The reply should hold every record, copied exactly.
★ ★ ★
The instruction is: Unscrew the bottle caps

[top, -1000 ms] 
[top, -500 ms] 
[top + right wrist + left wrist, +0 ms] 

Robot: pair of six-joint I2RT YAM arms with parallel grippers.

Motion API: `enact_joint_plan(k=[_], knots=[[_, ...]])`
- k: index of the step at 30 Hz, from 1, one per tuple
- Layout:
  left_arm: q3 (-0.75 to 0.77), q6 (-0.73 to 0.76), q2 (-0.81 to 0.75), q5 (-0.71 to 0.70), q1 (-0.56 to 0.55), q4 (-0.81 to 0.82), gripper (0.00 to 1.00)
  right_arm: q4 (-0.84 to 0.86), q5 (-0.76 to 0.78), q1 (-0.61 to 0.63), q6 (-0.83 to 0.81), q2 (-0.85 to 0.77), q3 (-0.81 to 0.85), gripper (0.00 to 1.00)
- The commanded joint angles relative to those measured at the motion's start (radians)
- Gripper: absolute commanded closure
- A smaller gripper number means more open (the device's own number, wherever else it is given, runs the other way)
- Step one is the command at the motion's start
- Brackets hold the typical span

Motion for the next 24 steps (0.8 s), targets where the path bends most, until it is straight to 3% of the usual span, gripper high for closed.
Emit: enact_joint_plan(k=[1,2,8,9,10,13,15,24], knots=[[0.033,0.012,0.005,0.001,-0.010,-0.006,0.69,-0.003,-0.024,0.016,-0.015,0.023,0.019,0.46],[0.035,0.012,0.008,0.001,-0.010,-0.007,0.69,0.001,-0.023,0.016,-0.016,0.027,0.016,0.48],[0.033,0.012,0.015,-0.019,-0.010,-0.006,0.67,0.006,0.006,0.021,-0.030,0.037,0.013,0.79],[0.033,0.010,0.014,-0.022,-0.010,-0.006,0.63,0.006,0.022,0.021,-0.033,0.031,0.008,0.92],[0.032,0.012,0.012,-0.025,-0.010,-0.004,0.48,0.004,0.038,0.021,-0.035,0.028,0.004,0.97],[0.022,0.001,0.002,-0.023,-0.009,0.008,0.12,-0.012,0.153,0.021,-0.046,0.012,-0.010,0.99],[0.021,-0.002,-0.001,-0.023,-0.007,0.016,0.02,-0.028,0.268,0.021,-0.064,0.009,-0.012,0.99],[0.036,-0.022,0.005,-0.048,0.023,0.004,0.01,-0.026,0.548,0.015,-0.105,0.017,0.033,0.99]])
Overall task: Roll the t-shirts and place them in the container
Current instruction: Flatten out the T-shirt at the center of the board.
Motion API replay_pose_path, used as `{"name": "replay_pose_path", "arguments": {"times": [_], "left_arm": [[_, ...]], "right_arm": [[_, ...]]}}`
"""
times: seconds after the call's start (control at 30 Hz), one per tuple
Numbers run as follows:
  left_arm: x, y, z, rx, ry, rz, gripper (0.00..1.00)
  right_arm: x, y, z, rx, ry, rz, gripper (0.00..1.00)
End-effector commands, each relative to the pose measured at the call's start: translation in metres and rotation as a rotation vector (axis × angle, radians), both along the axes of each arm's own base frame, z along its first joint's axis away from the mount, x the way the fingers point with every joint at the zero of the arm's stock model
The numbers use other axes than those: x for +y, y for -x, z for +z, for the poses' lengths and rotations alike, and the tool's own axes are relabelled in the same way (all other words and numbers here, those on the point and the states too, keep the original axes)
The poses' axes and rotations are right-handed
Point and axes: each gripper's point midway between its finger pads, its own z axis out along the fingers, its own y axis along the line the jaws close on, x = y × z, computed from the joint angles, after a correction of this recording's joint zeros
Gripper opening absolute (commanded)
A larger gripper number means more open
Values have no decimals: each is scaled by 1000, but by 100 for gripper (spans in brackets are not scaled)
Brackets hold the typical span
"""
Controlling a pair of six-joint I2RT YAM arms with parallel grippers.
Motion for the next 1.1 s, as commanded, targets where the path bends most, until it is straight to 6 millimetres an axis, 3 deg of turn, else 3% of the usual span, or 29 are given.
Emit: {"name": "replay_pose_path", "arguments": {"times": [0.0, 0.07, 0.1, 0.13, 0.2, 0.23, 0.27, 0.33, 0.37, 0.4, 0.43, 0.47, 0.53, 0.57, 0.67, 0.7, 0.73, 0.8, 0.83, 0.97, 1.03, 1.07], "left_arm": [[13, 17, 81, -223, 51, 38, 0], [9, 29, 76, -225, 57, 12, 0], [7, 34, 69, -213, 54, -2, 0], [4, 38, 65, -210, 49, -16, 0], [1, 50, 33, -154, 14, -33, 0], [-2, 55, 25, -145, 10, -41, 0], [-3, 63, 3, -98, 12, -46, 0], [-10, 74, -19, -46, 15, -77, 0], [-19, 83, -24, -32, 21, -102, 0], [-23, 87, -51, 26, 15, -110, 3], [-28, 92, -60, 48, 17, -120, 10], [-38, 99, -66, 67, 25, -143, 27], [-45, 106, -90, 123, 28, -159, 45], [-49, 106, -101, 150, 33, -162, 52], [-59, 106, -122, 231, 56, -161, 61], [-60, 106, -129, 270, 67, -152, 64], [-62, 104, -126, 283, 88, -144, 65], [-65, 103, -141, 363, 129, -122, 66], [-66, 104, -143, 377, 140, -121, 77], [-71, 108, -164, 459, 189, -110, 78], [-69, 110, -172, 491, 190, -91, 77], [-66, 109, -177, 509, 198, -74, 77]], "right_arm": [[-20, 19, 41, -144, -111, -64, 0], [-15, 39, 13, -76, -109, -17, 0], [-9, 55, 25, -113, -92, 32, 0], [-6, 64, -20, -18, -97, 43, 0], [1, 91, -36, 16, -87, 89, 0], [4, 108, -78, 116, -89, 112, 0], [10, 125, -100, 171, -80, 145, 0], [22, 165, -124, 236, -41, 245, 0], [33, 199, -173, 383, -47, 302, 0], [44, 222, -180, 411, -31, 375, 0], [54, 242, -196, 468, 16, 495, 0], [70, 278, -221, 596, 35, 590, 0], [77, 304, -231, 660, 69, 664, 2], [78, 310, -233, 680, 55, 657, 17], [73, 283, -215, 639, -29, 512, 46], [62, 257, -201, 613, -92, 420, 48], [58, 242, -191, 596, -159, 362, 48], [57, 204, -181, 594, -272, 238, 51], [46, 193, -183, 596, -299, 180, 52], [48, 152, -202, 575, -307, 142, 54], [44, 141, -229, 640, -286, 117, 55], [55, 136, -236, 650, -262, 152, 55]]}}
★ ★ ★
> **Expected answer**:
The instruction is: Unscrew the bottle caps

[top, -1000 ms] 
[top, -500 ms] 
[top + right wrist + left wrist, +0 ms] 

Robot: pair of six-joint I2RT YAM arms with parallel grippers.

Motion API: `enact_joint_plan(k=[_], knots=[[_, ...]])`
- k: index of the step at 30 Hz, from 1, one per tuple
- Layout:
  left_arm: q3 (-0.75 to 0.77), q6 (-0.73 to 0.76), q2 (-0.81 to 0.75), q5 (-0.71 to 0.70), q1 (-0.56 to 0.55), q4 (-0.81 to 0.82), gripper (0.00 to 1.00)
  right_arm: q4 (-0.84 to 0.86), q5 (-0.76 to 0.78), q1 (-0.61 to 0.63), q6 (-0.83 to 0.81), q2 (-0.85 to 0.77), q3 (-0.81 to 0.85), gripper (0.00 to 1.00)
- The commanded joint angles relative to those measured at the motion's start (radians)
- Gripper: absolute commanded closure
- A smaller gripper number means more open (the device's own number, wherever else it is given, runs the other way)
- Step one is the command at the motion's start
- Brackets hold the typical span

Motion for the next 24 steps (0.8 s), targets where the path bends most, until it is straight to 3% of the usual span, gripper high for closed.
Emit: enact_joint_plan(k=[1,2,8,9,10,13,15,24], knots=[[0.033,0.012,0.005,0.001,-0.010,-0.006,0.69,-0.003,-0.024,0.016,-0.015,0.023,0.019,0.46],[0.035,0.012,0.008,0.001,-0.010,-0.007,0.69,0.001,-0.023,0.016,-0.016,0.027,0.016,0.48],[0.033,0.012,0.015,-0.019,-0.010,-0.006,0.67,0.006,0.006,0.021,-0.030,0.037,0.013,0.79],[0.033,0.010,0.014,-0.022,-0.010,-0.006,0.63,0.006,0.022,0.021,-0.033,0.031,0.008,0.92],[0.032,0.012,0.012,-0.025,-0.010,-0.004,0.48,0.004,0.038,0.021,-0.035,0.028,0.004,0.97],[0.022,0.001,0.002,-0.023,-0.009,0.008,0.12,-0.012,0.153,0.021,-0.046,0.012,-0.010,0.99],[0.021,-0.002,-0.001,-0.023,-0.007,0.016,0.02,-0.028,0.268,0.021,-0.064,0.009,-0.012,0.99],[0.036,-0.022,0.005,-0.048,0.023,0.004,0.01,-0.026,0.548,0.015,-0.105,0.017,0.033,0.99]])
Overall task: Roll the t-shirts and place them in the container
Current instruction: Flatten out the T-shirt at the center of the board.
Motion API replay_pose_path, used as `{"name": "replay_pose_path", "arguments": {"times": [_], "left_arm": [[_, ...]], "right_arm": [[_, ...]]}}`
"""
times: seconds after the call's start (control at 30 Hz), one per tuple
Numbers run as follows:
  left_arm: x, y, z, rx, ry, rz, gripper (0.00..1.00)
  right_arm: x, y, z, rx, ry, rz, gripper (0.00..1.00)
End-effector commands, each relative to the pose measured at the call's start: translation in metres and rotation as a rotation vector (axis × angle, radians), both along the axes of each arm's own base frame, z along its first joint's axis away from the mount, x the way the fingers point with every joint at the zero of the arm's stock model
The numbers use other axes than those: x for +y, y for -x, z for +z, for the poses' lengths and rotations alike, and the tool's own axes are relabelled in the same way (all other words and numbers here, those on the point and the states too, keep the original axes)
The poses' axes and rotations are right-handed
Point and axes: each gripper's point midway between its finger pads, its own z axis out along the fingers, its own y axis along the line the jaws close on, x = y × z, computed from the joint angles, after a correction of this recording's joint zeros
Gripper opening absolute (commanded)
A larger gripper number means more open
Values have no decimals: each is scaled by 1000, but by 100 for gripper (spans in brackets are not scaled)
Brackets hold the typical span
"""
Controlling a pair of six-joint I2RT YAM arms with parallel grippers.
Motion for the next 1.1 s, as commanded, targets where the path bends most, until it is straight to 6 millimetres an axis, 3 deg of turn, else 3% of the usual span, or 29 are given.
Emit: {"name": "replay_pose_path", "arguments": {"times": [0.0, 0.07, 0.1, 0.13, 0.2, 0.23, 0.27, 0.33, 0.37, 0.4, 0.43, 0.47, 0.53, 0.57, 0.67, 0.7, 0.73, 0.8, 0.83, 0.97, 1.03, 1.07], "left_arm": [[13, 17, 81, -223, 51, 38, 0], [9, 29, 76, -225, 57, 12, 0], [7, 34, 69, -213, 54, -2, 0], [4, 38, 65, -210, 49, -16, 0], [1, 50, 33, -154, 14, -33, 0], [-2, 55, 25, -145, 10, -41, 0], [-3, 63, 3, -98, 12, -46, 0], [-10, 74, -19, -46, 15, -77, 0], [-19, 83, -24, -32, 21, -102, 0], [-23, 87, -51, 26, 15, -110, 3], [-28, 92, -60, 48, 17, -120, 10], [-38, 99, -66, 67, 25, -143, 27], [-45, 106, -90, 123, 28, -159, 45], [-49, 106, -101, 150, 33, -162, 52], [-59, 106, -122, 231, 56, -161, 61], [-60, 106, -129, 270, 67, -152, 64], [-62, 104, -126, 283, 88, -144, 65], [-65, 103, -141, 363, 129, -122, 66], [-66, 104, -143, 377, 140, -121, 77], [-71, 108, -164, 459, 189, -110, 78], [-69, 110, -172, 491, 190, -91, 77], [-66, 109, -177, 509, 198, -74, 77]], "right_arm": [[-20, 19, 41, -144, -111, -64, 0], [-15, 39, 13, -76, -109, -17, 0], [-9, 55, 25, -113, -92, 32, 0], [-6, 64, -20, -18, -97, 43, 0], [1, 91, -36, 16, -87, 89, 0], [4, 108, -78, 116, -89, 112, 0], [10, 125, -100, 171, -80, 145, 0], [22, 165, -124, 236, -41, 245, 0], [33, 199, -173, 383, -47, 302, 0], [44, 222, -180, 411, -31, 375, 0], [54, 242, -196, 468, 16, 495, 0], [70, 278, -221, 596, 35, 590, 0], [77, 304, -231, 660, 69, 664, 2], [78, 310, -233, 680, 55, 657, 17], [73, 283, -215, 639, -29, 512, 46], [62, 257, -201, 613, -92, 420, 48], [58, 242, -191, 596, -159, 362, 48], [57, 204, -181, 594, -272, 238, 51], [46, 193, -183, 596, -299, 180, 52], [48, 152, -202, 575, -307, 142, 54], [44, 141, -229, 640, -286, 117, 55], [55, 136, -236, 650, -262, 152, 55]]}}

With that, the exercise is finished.